無垢な子供も血濡れの罪人も等しく傷付けるところが愛しいのだと笑い、己に向かう刃にさえ寛容だった。
その証拠に最期、彼の子が剣を突き付けたときさえ、悪帝アルフレッド・ビルマンは笑っていたのだから。
♯♯
「ははははははは!」
「閣下、お声が大きいかと」
「これが笑わずにいられるか! もっと聞かせろ! アビゲール・ビリーが、何だって!?」
「閣下」
「アルフレッド・ビルマンが好きだと!? あの人形男がか!! はは、面白い! いずれアビゲール嬢とはお会いしたいものだ!」
男の高らかな笑い声が部屋に響く。
ここは王宮の、パーティー会場からは程遠い奥まった部屋。しかしそんな立地に見合わず、内装は王室のように豪華だった。

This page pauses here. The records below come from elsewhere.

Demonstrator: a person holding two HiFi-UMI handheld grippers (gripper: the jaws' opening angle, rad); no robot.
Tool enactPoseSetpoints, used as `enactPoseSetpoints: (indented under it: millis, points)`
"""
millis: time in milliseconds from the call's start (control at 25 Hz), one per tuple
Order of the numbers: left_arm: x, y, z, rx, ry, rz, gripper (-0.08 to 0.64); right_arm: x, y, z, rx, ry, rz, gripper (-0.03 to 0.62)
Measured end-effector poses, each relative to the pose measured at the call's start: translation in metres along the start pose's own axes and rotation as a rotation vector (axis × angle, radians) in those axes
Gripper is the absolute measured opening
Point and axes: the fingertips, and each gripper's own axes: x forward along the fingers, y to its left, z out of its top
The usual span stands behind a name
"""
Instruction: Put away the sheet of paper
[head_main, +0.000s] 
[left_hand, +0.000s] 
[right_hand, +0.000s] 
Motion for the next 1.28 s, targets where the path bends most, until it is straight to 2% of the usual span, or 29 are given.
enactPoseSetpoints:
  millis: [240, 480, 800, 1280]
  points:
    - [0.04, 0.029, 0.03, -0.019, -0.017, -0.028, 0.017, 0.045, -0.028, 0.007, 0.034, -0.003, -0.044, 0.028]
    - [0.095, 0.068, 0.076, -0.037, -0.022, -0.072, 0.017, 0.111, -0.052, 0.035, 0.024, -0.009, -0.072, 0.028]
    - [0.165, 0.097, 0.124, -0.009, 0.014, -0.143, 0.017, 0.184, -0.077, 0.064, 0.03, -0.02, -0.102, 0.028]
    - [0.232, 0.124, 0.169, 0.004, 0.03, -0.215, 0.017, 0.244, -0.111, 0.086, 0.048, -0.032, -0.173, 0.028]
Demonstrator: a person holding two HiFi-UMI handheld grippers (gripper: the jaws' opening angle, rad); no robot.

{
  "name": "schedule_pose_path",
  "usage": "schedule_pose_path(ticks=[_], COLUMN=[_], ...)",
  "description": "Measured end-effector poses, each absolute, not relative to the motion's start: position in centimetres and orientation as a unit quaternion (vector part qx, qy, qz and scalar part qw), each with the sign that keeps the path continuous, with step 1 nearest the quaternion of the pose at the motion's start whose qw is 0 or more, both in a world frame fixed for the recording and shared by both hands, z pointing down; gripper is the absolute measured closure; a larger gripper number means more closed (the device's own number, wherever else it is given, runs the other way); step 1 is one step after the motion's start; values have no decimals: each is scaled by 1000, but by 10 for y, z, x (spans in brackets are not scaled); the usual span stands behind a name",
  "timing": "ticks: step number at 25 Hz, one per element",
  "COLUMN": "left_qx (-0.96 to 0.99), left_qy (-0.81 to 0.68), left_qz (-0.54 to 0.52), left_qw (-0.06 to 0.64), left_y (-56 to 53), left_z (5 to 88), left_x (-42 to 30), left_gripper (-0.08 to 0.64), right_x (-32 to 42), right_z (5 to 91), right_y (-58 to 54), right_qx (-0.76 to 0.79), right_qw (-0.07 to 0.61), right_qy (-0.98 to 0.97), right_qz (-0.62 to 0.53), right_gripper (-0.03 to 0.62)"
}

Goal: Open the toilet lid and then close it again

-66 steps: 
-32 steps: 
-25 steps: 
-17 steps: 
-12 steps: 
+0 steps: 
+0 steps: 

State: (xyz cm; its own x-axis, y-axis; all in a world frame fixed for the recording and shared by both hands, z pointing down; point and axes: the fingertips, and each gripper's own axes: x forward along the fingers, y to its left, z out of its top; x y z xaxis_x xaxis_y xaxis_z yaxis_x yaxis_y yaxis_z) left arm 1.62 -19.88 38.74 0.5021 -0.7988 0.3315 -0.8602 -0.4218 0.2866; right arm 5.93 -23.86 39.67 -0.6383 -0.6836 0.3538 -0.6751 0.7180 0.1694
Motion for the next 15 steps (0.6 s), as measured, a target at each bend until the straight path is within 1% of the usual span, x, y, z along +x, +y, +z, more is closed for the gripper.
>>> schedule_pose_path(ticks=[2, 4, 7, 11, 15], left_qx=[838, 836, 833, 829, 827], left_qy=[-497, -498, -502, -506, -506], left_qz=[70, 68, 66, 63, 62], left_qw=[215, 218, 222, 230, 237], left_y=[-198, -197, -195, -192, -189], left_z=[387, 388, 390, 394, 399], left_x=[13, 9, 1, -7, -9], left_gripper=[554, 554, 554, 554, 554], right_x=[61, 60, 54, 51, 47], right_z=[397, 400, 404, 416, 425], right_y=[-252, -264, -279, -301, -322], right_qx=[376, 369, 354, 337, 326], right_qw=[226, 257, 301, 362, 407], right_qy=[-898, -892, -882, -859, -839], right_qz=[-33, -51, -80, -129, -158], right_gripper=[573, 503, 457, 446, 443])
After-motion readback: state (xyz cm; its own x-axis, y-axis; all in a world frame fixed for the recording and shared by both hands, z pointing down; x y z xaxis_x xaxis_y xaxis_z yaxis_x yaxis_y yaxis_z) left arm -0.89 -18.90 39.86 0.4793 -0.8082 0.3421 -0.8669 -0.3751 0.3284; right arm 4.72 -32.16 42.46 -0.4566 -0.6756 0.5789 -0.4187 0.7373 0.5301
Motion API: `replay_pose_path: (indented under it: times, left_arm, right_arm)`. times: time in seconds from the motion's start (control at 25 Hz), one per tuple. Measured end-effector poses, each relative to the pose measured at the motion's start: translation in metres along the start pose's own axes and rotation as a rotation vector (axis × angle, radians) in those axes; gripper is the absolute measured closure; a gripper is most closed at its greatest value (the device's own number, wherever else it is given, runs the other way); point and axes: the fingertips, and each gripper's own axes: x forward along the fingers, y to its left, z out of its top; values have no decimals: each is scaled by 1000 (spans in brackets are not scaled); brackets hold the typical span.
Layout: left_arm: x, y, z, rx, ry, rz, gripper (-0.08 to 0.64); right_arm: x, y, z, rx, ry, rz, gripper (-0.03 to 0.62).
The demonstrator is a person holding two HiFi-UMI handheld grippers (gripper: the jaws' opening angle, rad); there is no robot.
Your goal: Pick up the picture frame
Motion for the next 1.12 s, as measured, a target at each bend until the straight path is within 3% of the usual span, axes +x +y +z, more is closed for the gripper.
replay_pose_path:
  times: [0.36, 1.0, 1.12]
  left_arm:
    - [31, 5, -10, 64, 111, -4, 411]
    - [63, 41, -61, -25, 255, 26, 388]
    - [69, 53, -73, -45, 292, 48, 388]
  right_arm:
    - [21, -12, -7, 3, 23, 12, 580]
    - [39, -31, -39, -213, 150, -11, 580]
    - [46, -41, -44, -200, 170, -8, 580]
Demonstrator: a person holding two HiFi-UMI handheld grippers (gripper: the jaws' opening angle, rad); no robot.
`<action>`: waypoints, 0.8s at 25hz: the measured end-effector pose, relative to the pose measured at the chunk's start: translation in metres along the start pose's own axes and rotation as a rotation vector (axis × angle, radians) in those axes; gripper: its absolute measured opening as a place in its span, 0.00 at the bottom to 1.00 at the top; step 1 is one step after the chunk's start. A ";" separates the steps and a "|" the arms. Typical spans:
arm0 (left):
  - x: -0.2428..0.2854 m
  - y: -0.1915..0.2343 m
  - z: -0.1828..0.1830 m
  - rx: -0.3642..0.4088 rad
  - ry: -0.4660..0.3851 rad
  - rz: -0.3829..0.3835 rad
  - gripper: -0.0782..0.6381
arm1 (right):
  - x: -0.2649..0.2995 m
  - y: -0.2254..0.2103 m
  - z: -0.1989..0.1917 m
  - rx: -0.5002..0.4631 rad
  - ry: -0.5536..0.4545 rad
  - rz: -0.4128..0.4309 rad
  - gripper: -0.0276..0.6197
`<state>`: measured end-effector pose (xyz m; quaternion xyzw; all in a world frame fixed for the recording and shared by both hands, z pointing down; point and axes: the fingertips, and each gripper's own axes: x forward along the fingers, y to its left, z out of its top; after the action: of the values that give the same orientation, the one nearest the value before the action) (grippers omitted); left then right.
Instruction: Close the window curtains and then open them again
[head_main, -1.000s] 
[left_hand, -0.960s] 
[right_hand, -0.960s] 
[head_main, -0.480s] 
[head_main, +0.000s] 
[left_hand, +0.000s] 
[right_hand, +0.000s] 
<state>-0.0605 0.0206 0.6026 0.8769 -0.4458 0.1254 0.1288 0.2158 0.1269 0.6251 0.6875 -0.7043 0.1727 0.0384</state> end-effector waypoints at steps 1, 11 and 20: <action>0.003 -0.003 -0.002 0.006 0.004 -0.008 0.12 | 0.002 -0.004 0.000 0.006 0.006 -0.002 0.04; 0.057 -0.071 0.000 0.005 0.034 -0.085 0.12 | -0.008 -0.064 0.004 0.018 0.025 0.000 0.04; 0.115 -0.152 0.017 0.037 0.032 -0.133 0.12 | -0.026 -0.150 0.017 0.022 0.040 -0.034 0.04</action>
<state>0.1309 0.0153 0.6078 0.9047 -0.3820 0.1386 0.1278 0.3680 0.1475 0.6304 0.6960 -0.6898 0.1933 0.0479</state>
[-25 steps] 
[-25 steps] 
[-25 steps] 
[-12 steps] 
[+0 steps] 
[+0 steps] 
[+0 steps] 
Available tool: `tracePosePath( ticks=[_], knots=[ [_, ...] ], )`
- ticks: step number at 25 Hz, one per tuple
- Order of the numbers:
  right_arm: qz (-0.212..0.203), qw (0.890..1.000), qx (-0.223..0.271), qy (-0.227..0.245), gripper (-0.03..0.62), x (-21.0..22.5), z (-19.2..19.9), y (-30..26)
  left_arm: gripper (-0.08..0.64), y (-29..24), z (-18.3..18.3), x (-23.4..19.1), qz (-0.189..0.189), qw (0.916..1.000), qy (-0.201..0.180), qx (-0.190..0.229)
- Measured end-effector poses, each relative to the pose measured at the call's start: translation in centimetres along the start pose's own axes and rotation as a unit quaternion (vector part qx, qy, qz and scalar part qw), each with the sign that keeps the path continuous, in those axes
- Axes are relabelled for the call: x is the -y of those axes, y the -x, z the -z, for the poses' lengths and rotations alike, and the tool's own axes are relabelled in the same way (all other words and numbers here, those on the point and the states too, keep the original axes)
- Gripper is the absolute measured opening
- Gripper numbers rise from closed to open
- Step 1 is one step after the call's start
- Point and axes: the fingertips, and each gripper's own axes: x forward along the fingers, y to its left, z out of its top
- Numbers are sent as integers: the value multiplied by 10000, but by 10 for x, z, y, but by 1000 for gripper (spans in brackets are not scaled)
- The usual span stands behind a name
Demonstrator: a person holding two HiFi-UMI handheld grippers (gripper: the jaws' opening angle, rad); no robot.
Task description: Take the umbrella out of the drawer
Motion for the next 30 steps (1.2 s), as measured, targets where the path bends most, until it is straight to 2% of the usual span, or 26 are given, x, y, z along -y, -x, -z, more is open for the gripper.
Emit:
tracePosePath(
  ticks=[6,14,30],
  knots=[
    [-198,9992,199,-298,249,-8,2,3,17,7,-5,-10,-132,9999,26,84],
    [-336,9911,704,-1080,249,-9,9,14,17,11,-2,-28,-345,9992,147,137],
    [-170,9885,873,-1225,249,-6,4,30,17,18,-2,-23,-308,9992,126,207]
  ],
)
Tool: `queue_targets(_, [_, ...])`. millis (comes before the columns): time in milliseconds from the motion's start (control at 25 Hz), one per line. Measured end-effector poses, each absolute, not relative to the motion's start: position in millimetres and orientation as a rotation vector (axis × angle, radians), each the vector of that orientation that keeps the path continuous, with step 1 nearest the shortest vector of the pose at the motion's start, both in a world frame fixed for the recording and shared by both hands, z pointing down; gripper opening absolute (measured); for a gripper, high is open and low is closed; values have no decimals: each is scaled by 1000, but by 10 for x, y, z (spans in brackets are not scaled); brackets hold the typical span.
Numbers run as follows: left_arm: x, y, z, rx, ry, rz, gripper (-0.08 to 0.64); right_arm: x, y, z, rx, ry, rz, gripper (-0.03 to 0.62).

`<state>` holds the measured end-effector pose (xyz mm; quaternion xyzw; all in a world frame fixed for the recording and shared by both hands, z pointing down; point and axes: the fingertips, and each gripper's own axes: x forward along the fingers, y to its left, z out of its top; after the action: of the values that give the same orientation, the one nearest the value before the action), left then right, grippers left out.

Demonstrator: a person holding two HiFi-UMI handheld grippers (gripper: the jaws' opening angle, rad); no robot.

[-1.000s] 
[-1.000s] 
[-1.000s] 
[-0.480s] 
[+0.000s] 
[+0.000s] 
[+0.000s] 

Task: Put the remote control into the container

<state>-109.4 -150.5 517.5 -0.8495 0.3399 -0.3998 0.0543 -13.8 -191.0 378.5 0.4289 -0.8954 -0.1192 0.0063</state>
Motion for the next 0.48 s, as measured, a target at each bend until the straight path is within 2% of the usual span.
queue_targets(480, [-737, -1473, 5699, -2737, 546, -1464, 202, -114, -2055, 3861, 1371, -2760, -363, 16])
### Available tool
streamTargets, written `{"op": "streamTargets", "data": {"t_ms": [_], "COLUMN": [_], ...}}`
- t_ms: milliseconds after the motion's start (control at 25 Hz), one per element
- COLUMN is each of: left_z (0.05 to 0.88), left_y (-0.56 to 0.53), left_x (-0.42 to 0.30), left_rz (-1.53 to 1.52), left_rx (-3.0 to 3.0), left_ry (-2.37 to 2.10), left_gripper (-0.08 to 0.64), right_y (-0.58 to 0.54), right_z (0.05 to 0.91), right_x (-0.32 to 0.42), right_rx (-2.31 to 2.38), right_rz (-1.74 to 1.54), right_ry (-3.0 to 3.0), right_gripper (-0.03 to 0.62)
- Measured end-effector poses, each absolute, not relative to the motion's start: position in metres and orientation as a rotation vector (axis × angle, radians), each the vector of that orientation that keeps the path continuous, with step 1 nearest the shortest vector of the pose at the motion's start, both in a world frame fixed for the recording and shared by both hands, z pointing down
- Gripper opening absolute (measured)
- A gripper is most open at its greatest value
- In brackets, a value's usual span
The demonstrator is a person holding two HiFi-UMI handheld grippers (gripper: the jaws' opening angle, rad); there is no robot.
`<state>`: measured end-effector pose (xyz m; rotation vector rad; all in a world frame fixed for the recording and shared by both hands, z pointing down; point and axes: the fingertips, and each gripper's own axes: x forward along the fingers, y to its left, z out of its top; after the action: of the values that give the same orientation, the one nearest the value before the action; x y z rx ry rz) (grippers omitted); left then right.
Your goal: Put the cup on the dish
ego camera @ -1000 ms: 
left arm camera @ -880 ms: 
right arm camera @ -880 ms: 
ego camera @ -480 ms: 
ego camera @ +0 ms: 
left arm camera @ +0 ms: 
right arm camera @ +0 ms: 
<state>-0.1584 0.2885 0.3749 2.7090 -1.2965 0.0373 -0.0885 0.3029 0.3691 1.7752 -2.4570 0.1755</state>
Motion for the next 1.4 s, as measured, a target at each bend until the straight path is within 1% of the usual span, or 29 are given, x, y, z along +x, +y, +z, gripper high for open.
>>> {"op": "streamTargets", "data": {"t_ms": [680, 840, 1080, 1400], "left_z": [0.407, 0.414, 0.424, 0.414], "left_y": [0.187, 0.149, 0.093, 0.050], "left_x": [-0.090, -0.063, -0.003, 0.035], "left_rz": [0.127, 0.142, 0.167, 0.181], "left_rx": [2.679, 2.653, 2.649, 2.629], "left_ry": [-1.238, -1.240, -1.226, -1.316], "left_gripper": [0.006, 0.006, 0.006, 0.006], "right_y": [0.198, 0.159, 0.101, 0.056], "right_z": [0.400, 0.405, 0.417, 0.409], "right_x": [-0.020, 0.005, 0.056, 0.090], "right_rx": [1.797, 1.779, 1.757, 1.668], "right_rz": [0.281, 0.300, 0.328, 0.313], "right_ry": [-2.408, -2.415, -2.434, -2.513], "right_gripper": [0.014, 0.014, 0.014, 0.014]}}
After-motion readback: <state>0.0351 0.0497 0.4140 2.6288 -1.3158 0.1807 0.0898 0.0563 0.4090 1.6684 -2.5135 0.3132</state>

「暗殺者を数多く差し向けたが、いまだに死にやせん! ここはひとつ、取り込む方向で考える方がいいかもなあ!」
男は、下品に笑う。
「まだ、王子さえ何も知らないが………二人纏めてワシの玩具というのも面白い!」
そう言ってゴテゴテと指輪の絡んだ手で、男が膝を叩いたときだった。
「あら、聞き捨てなりませんね」
どこからか若い、女の声が聞こえた。
「………!? 何だっ!」
辺りを見渡すと、いつの間にか開け放たれていた窓にもたれて、一人の女がいた。
「殿下はこの国の宝。私以外の手で苛められる相手ではありませんわ」
「………誰だ、おまえは!?」
「あら、御存じではないの?」
スタン、と女は窓枠から飛び降りる。
その動きに、さっ、と呼ばれてきた衛兵が身構えた。